THE NATIONAL 2021 : ARTISTS WITH THEIR ARTWORK

Abdullah M I Syed – Drawing Memories, A Life In a Day
Agatha Gothe Snape – Appaitonal Surge
Betty Kuntiwa Pumani – Antarai
Cameron Robbins – Oenograf
Caroline Rothwell -Carbon Emission 5, Constructivist Rococo
Judith Wright – Nature, Nurture
Lauren Berkowitz – Plastic Topographies
Mulkun Wirrpanda Tribute
Sally Smart – The Artist’s Ballet
Sancintya Mohini Simpson – kuli kubani
Sarah Rodigeri – On Time

A major survey of contemporary Australian art, The National 2021: New Australian Art, opens today across three of Sydney’s leading cultural institutions, the Art Gallery of New South  Wales (AGNSW), Carriageworks and Museum of Contemporary  Art Australia (MCA), presenting 39 new commissioned projects by established, mid-career, emerging artists and artist collectives from across the nation. 

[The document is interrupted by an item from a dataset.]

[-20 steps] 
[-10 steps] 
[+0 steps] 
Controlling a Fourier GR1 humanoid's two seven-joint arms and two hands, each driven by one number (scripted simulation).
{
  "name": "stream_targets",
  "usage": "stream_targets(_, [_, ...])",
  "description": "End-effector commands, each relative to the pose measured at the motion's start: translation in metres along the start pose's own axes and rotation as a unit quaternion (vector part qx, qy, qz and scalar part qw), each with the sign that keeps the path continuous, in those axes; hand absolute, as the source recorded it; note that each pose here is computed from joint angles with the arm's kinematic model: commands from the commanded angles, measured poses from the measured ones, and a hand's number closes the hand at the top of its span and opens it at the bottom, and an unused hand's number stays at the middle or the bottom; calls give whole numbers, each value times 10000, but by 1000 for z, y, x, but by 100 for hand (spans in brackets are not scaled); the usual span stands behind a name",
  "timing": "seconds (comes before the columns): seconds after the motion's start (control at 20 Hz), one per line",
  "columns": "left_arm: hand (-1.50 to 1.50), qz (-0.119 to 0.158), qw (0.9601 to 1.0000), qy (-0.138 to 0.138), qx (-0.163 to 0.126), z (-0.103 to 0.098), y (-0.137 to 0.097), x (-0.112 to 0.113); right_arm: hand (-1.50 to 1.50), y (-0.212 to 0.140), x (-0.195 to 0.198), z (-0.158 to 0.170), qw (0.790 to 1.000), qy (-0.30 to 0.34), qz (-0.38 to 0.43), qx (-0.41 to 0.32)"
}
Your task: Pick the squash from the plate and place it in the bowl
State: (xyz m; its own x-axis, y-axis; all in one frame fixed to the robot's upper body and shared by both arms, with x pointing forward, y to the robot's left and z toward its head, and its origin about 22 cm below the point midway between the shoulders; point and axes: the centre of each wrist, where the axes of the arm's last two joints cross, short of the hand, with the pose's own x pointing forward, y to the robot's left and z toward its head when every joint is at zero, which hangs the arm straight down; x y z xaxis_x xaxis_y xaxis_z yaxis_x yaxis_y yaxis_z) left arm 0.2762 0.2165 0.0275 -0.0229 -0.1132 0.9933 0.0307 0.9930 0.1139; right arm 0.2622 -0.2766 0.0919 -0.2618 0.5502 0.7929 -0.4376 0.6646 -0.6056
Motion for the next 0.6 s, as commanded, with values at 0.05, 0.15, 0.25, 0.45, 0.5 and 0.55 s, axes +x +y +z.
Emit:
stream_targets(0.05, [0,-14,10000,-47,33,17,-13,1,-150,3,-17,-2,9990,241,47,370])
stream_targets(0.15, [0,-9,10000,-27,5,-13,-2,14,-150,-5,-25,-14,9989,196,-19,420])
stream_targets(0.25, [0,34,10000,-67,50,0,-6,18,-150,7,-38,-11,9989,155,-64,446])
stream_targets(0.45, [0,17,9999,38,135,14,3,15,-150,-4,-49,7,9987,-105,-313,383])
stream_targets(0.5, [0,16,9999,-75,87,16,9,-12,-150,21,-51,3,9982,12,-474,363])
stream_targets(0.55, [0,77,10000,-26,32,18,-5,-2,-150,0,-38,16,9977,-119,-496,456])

The third iteration in a series of biennial surveys, originally launched in 2017, The  National 2021 showcases the varied and vital work being made by Australian artists,  in urban and regional centres, as well as remote communities, by artists of different generations and cultural backgrounds.  

Three distinct exhibitions have been developed by four curators, Matt Cox and Erin  Vink (AGNSW), Abigail Moncrieff (Carriageworks) and Rachel Kent (MCA Australia).  Each exhibition invites collective dialogue about the ideas and concerns mobilising some of Australia’s most significant contemporary artists.  

The National 2021 at AGNSW presents a diverse selection of works from 17 artists and cultural practitioners, including five Aboriginal and Torres Strait Islander artists from the Zendath Kes (Torres Strait Islands), Anangu Pitjantjatjara Yankunytjatjara  (APY) Lands in South Australia, Brisbane, and Canberra. 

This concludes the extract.